Expressivamente, os próprios realizadores de Pommer estavam bem cientes que os filmes de arte que produziam eram uma reacção directa à ameaça representada pelo cinema de entretenimento americano, como Lang notava já em 1924:
«A Alemanha nunca teve e nunca terá acesso aos gigantescos recursos financeiros e humanos de que a indústria cinematográfica americana pode dispor. E esta é a nossa sorte. Precisamente porque é isto que nos obriga a responder a esta superioridade puramente material com a nossa superioridade espiritual [geistiges Übergewicht].»

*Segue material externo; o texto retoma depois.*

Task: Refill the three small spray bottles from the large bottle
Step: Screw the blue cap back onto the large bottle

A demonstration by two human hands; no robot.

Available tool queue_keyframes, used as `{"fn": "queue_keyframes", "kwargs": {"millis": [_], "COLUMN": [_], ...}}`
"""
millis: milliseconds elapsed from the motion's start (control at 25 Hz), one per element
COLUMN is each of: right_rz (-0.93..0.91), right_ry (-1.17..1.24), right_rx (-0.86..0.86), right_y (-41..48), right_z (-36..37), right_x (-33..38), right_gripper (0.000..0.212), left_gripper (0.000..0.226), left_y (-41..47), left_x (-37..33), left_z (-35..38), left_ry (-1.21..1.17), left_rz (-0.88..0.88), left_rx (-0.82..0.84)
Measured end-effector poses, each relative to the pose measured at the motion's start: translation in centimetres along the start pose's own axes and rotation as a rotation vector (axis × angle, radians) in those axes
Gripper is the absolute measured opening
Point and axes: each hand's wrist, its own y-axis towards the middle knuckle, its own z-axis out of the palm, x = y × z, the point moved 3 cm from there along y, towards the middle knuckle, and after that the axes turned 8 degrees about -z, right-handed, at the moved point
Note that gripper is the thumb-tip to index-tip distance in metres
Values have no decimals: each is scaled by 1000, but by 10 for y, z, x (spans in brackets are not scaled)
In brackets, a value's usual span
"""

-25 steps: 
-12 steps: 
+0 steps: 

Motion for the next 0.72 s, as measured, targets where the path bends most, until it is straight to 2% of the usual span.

Não obstante, Pommer era suficientemente profissional para reconhecer que nos anos 20, os padrões técnicos da indústria cinematográfica eram estabelecidos por Hollywood. Nesta medida, a ida de Pommer e Lang aos E.U.A. em 1924 tinha por intenção ser uma visita de estudo que daria a Lang a oportunidade de visitar os maiores estúdios norte-americanos e recolher impressões que poderia incorporar no seu próximo projecto fílmico. Nos estúdios da Universal, Warner Brothers e United Artists, Lang testemunhou em primeira mão os seus métodos de produção e recursos técnicos. Assistiu às filmagens de O Fantasma da Ópera da Universal e ficou impressionado com o gigantesco cenário no qual, conforme relatou mais tarde, a grande ópera de Paris havia sido reconstruída; em The Lost World, pôde estudar o uso inovador dos efeitos stop motion por Willis O'Brien. O que lhe desagradou, todavia, foi a temática dos argumentos da maioria dos filmes americanos, que na sua opinião eram caracterizados pela monotonia dos enredos e ignorância dos processos históricos.
É certo que no início da década de 1920, a Alemanha podia competir com os Estados Unidos da América e era particularmente influente na Europa. Mas isto não significa que Hollywood não representasse também uma potência importante. Primeiro, o sistema de Hollywood era o modelo que a Ufa até certa medida imitava, culminando com a visita de Pommer e Lang aos Estados Unidos para aprenderem com os mestres e estabelecerem contactos. À medida que a década avançava, tornava-se todavia progressivamente mais difícil para Weimar competir com os Estados Unidos. Cada vez mais estrelas eram atraídas para Hollywood à medida que as condições de trabalho na América começavam a superar as existentes na Alemanha. Ademais, uma percentagem crescente da indústria alemã era financiada pelas grandes companhias norte-americanas. A situação precipitou-se em meados dos anos 20 pois a Ufa quase chegou à bancarrota devido em parte aos custos de produção de Metropolis. Com a economia estabilizada, as dívidas contraídas tinham de ser pagas com dinheiro vivo que a Ufa não tinha. A Paramount interveio e a empresa foi salva. Mas o destino estava traçado para a produtora alemã, que entrou em lento declínio até ser finalmente tomada pelos nazis em 1933, ganhando então notoriedade com filmes de propaganda política, como Kolberg (1945) de Veit Harlan. A empresa viria a ser desmantelada em 1945, refundada na década de 1950 e posteriormente controlada por Bertelsmann.